● **TASK DESCRIPTION**:
The data below holds the lines to copy: everything from the line containing "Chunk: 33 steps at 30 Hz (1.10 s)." to the line containing "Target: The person", both ends included, set down exactly.

● **GIVEN DATA**:
-------------------------

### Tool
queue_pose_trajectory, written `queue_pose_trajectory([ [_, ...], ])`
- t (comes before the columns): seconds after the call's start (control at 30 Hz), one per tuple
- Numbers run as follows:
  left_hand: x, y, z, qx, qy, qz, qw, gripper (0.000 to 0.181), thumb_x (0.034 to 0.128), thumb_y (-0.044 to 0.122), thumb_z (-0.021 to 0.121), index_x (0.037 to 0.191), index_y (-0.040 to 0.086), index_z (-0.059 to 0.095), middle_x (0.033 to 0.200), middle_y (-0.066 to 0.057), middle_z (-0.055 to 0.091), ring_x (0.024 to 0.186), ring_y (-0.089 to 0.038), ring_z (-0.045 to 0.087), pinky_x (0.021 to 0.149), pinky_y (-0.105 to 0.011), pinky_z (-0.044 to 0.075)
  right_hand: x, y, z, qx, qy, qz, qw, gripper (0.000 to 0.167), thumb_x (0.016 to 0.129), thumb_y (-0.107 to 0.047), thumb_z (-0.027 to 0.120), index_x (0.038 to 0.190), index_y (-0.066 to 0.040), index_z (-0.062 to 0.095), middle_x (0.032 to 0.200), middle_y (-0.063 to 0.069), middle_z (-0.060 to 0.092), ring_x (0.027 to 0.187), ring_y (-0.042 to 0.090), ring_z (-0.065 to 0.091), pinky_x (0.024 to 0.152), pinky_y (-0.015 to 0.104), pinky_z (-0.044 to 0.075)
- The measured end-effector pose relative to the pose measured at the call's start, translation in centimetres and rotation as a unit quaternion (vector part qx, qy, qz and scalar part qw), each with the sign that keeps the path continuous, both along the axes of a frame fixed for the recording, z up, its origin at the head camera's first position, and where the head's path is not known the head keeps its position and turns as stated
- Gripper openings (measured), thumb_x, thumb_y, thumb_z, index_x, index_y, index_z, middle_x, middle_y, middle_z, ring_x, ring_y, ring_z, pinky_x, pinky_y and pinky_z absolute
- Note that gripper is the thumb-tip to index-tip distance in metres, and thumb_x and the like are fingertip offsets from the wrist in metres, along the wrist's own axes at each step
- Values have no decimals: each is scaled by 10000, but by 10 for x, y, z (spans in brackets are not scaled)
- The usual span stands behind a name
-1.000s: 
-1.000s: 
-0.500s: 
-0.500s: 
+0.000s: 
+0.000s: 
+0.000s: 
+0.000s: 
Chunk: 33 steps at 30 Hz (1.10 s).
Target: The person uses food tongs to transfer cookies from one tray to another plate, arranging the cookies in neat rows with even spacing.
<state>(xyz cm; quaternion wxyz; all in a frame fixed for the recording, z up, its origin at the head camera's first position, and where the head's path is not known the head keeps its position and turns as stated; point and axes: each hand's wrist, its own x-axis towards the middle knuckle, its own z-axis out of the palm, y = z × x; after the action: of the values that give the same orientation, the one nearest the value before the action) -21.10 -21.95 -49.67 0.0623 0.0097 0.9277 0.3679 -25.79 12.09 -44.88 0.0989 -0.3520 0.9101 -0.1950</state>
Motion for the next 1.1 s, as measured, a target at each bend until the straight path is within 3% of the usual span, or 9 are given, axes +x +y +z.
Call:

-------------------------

● **YOUR SOLUTION**:
Chunk: 33 steps at 30 Hz (1.10 s).
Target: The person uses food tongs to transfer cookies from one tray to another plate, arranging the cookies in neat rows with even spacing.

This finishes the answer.